• _Action item_
Search the records below for the word "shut". Copy each line where it occurs.

Stored data:
[Start of Attachment]
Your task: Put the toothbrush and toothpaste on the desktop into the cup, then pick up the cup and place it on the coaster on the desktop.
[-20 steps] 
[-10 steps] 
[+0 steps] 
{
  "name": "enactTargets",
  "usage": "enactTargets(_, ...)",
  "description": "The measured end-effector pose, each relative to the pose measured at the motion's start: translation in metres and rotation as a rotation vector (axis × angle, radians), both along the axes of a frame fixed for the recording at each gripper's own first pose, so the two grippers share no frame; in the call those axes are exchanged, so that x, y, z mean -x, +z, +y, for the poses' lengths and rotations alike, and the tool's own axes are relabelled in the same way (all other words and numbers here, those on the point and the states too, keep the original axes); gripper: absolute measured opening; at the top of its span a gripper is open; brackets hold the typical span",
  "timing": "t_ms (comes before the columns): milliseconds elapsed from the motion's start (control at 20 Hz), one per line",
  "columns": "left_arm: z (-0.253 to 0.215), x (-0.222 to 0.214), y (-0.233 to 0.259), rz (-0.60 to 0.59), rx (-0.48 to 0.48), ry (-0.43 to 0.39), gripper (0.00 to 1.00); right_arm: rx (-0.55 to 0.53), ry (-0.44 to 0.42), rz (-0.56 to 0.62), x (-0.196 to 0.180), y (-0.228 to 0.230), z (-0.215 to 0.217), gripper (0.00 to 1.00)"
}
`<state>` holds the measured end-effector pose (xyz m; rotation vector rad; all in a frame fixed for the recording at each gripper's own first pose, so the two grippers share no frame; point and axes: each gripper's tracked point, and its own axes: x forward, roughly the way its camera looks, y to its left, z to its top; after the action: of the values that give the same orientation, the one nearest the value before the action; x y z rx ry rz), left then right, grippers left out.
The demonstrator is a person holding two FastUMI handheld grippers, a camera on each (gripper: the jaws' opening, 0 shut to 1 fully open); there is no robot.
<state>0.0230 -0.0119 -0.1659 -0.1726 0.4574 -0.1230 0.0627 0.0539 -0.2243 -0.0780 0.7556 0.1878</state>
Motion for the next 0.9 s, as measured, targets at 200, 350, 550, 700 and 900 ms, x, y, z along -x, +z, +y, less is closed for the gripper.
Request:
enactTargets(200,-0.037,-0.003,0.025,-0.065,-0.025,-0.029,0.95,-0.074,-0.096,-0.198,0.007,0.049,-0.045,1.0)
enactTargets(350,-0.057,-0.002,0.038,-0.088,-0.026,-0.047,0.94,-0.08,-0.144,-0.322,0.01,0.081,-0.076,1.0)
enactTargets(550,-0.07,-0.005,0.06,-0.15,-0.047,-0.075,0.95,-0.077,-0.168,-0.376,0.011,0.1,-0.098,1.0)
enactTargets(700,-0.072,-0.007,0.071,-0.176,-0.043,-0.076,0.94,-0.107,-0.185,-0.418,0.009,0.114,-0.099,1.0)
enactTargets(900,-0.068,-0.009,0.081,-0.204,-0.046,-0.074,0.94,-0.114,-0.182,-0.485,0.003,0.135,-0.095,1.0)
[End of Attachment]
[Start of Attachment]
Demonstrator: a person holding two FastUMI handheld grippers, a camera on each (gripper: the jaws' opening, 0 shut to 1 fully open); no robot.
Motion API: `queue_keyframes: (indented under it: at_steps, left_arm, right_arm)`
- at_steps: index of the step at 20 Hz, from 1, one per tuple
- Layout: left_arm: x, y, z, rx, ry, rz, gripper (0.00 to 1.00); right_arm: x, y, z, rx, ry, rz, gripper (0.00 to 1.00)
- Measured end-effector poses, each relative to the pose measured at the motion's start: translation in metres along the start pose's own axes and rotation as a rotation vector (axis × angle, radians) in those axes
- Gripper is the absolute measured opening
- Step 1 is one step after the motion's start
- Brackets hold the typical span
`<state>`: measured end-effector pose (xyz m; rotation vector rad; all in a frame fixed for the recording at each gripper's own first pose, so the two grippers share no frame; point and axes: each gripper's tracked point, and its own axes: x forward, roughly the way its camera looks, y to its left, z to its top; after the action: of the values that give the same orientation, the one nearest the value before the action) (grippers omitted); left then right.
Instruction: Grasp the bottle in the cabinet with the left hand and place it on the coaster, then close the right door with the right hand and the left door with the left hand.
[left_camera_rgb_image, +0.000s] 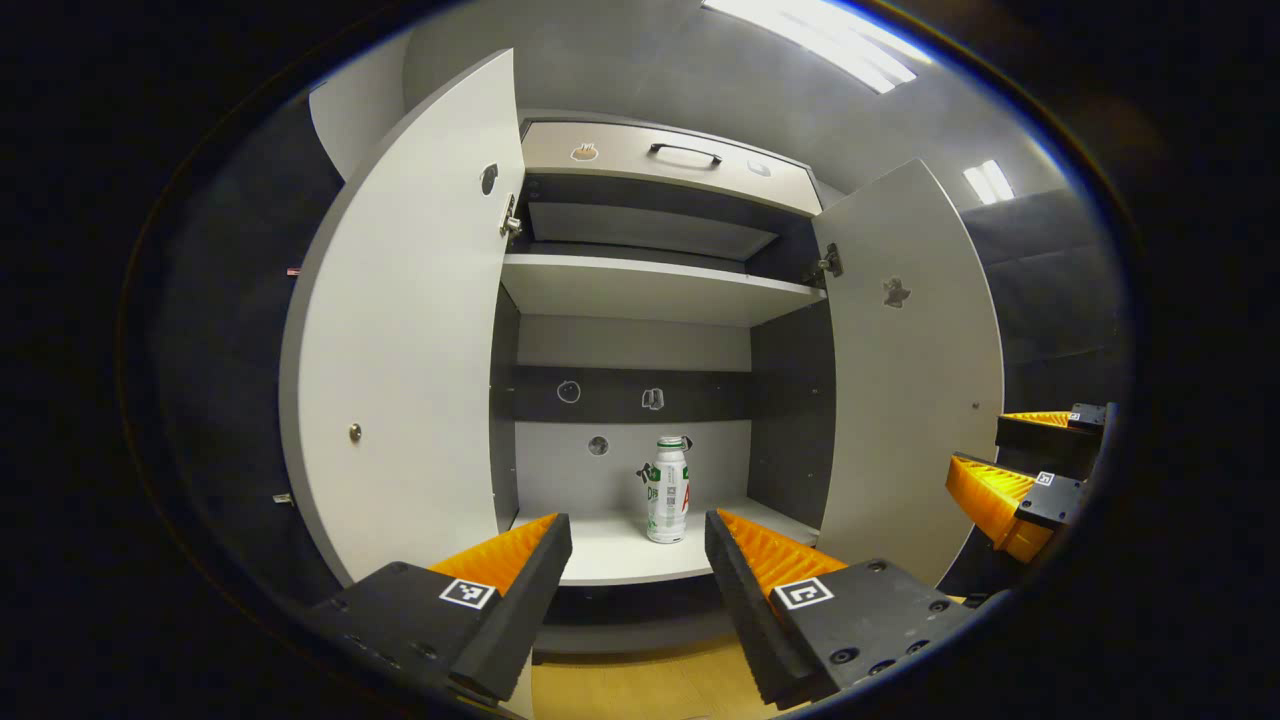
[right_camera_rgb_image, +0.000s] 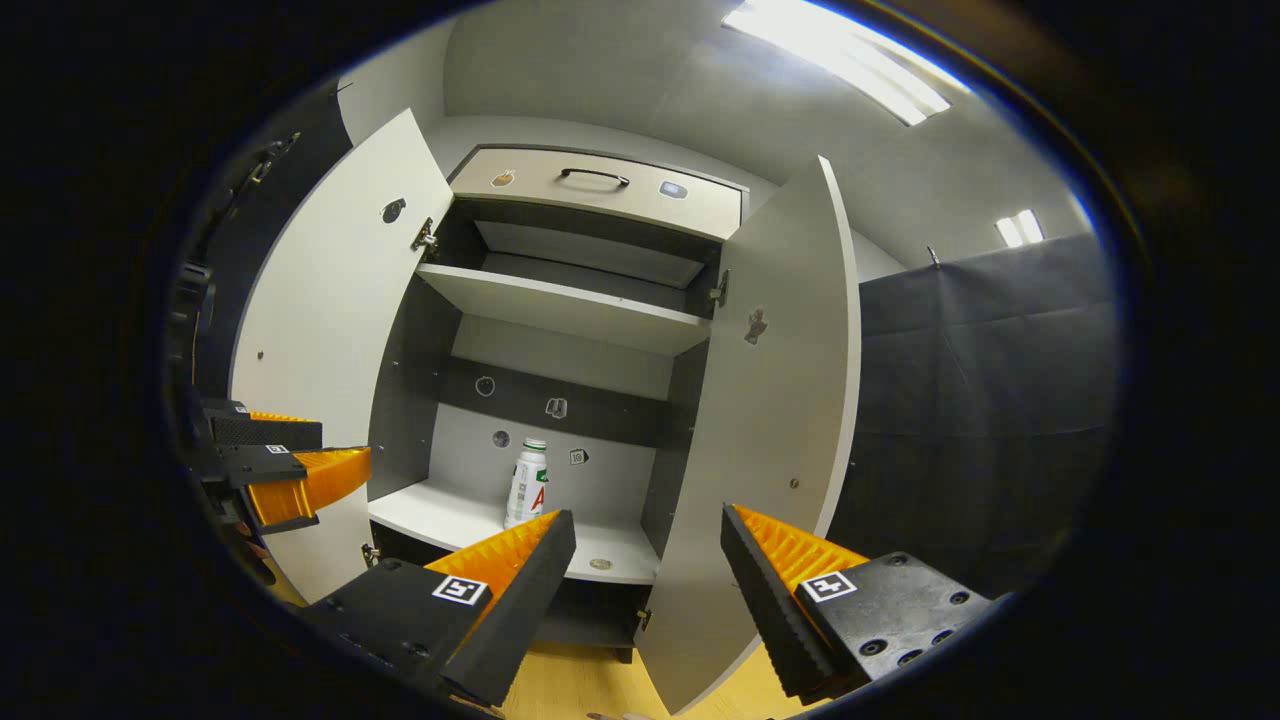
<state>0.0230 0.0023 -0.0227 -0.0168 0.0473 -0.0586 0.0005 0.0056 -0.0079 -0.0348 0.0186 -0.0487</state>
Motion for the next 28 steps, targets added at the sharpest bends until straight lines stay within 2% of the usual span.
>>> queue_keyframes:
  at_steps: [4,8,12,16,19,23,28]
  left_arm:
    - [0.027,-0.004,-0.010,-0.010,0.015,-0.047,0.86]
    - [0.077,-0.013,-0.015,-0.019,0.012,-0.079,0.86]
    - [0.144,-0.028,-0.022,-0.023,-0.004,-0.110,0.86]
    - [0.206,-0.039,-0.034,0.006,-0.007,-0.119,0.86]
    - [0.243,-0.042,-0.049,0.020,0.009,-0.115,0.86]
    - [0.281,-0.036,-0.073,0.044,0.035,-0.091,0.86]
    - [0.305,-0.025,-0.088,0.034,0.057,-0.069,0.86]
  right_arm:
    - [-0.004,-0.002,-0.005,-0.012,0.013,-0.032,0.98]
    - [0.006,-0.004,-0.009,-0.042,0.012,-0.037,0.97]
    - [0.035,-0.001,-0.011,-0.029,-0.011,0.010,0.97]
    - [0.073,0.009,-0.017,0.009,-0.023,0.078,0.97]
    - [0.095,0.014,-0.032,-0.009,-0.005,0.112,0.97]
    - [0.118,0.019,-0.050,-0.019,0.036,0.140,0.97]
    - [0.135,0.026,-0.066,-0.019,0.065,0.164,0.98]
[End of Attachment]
• _Answer to this task_
The demonstrator is a person holding two FastUMI handheld grippers, a camera on each (gripper: the jaws' opening, 0 shut to 1 fully open); there is no robot.
Demonstrator: a person holding two FastUMI handheld grippers, a camera on each (gripper: the jaws' opening, 0 shut to 1 fully open); no robot.

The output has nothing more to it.